« ils descendent sur nous », un poème de Selma Asotić

« ils descendent sur nous », un poème de Selma Asotić

« ils descendent sur nous »

les docteurs américains, désireux d’enquêter cette partie du monde si souvent en proie à des explosions de violences interethniques. Avant leur arrivée, nous ne savions pas que le meurtre était une pratique indigène entre nos mains, une chose qui fleurit à intervalles réguliers comme le rire de l’histoire. Nick du Connecticut est là pour inspecter. Diplômé en études sur la paix, chaque fois qu’il y a une guerre, Nick du Connecticut est déployé pour répandre le bon sens et poser les bonnes questions : pourquoi, au lieu de pourquoi pas.
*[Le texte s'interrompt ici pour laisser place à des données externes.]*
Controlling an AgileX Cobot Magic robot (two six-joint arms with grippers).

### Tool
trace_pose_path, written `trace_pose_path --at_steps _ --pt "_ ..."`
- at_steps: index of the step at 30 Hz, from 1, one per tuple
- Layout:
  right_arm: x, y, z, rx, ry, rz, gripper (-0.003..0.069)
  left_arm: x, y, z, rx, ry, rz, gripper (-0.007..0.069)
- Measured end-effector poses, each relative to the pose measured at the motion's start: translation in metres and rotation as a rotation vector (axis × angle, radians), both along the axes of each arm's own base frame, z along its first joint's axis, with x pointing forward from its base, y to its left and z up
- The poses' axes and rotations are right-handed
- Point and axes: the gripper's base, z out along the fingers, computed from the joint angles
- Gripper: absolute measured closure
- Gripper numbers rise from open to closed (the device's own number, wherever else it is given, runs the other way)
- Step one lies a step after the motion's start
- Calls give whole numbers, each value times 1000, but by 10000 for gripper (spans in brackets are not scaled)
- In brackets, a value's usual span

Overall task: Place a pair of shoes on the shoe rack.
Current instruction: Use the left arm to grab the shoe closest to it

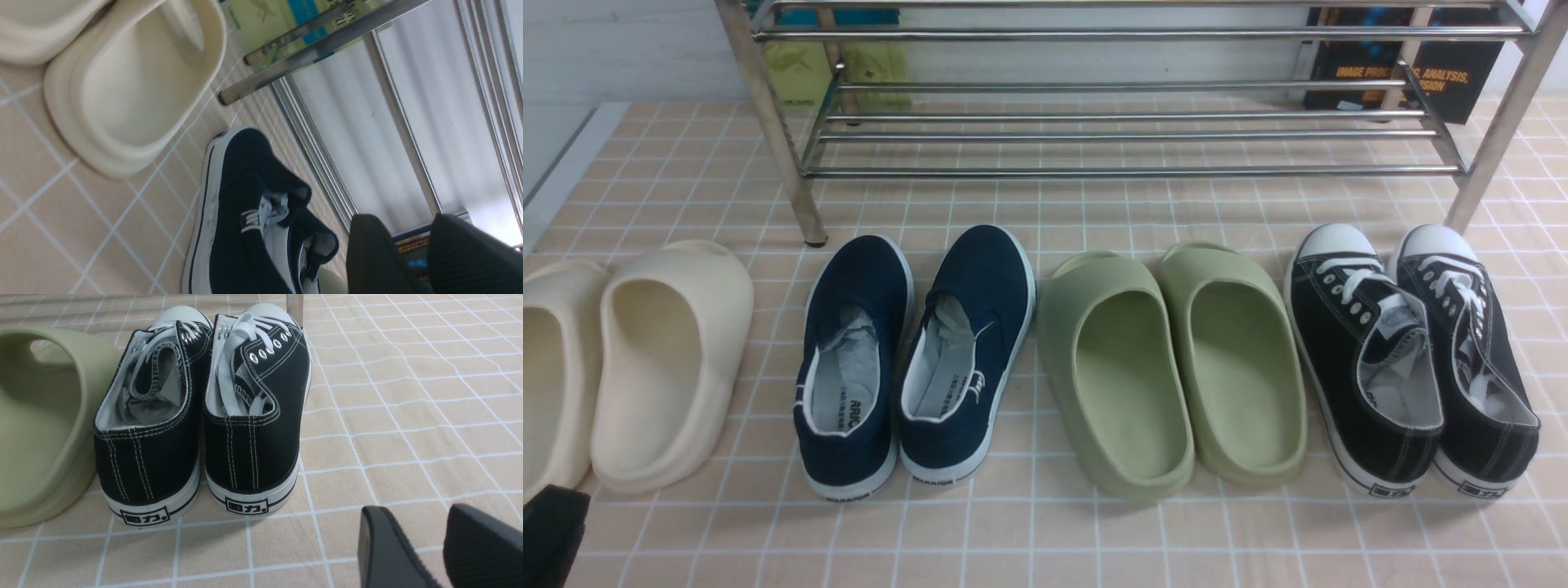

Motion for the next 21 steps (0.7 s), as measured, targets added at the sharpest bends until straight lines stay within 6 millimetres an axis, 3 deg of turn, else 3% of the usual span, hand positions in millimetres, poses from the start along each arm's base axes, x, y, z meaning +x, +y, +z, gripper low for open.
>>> trace_pose_path --at_steps 2,5,8,9,11,14,17,21 --pt "0 0 0 0 0 0 421 -3 0 19 107 -56 6 386" --pt "0 0 0 0 0 0 421 -16 1 65 378 -116 27 419" --pt "0 0 0 0 0 0 421 -17 5 95 639 54 34 501" --pt "0 0 0 0 0 0 421 -18 5 99 655 81 32 509" --pt "0 0 0 0 0 0 421 -7 13 113 799 338 18 589" --pt "0 0 0 0 0 0 421 16 24 132 886 685 -9 622" --pt "0 0 0 0 0 0 421 37 29 142 918 848 -32 622" --pt "0 0 0 0 0 0 421 95 26 143 972 1078 -172 622"
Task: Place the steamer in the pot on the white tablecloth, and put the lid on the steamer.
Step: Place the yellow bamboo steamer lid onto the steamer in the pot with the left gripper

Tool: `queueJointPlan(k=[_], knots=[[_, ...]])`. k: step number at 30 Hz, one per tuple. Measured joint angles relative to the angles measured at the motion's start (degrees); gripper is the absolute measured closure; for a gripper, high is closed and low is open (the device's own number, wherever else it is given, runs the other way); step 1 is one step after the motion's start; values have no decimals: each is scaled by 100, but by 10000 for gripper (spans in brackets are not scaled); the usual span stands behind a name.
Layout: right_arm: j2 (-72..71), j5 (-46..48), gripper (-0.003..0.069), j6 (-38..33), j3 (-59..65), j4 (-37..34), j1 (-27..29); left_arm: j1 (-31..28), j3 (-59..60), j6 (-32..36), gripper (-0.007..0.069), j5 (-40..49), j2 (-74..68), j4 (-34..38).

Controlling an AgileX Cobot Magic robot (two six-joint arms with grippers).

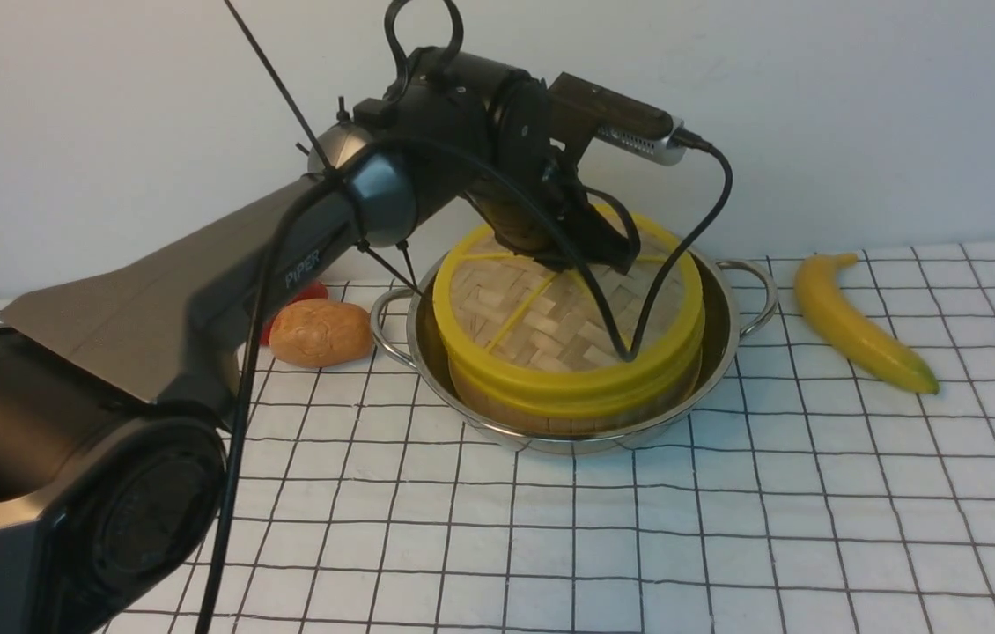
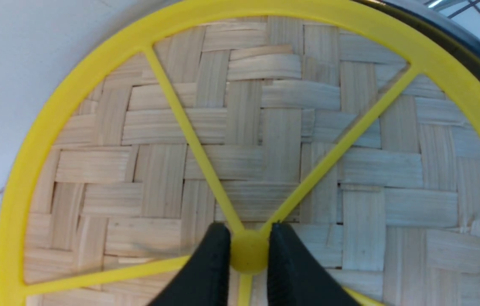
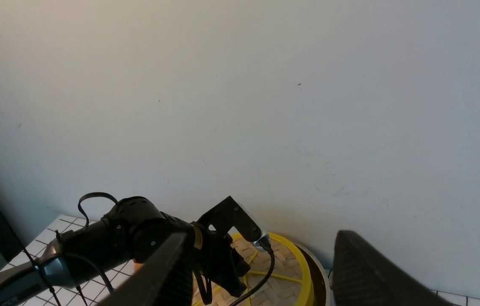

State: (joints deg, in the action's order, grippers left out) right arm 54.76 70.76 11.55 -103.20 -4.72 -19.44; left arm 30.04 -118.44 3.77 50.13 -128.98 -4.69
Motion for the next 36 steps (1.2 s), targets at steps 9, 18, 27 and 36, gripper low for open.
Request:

Plus nous faisons la guerre, plus nous avons besoin de Nick du Connecticut, encore quelques génocides et il rejoindra la titularisation. Ô Nick du Connecticut ! Nous viendrons à votre place, empocherons vingt dollars pour notre consentement éclairé. Nous serons les vôtres informateurs locaux. Idéalement anonyme. Prêt à parler au bon moment. C’est ce que nous faisons, et ô Nick du Connecticut, votre attitude est l’indignation de tous les gens dont les pays ne le feraient jamais. Votre âme est tendre, la compassion coule de votre visage sur le sol. Il serpente à travers la pièce et remonte jusqu’à nos jambes. Il laisse une trace de bave chaude qui brûle notre peau. Comment pouvons-nous nettoyer votre désolé tellement désolé? Peu importe ce que nous disons, vous et vos cheveux couleur blé ne saurez jamais à quelle vitesse les ombres s’allongent lorsque vous essayez de les distancer. Toi aussi tu es le gentil petit garçon de quelqu’un, ton nom est Garamond amical, ta mère au téléphone avec tante Linda je suis tellement contente il peut vivre cette expérience. Ô Nick du Connecticut ! C’est le plan de cuisine en marbre de votre mère que nous convoitons, la mèche blonde qui flotte, la douce ignorance de la lame de boucher. Que pourrait-il savoir des choses qu’il coupe ? Dans les remerciements, vous exprimerez sincère gratitude aux survivants dont les histoires témoignent de la nécessité d’une justice réparatrice et la réconciliation transversale dans l’espace subliminal des contextes post-conflit. Après toi, nous restons longtemps les yeux écarquillés, essayant de nous souvenir de nos noms. La bave coule sur notre menton. Parce que nous imaginons t’attacher à une chaise, te cogner la tête, doux petit Nick du Connecticut.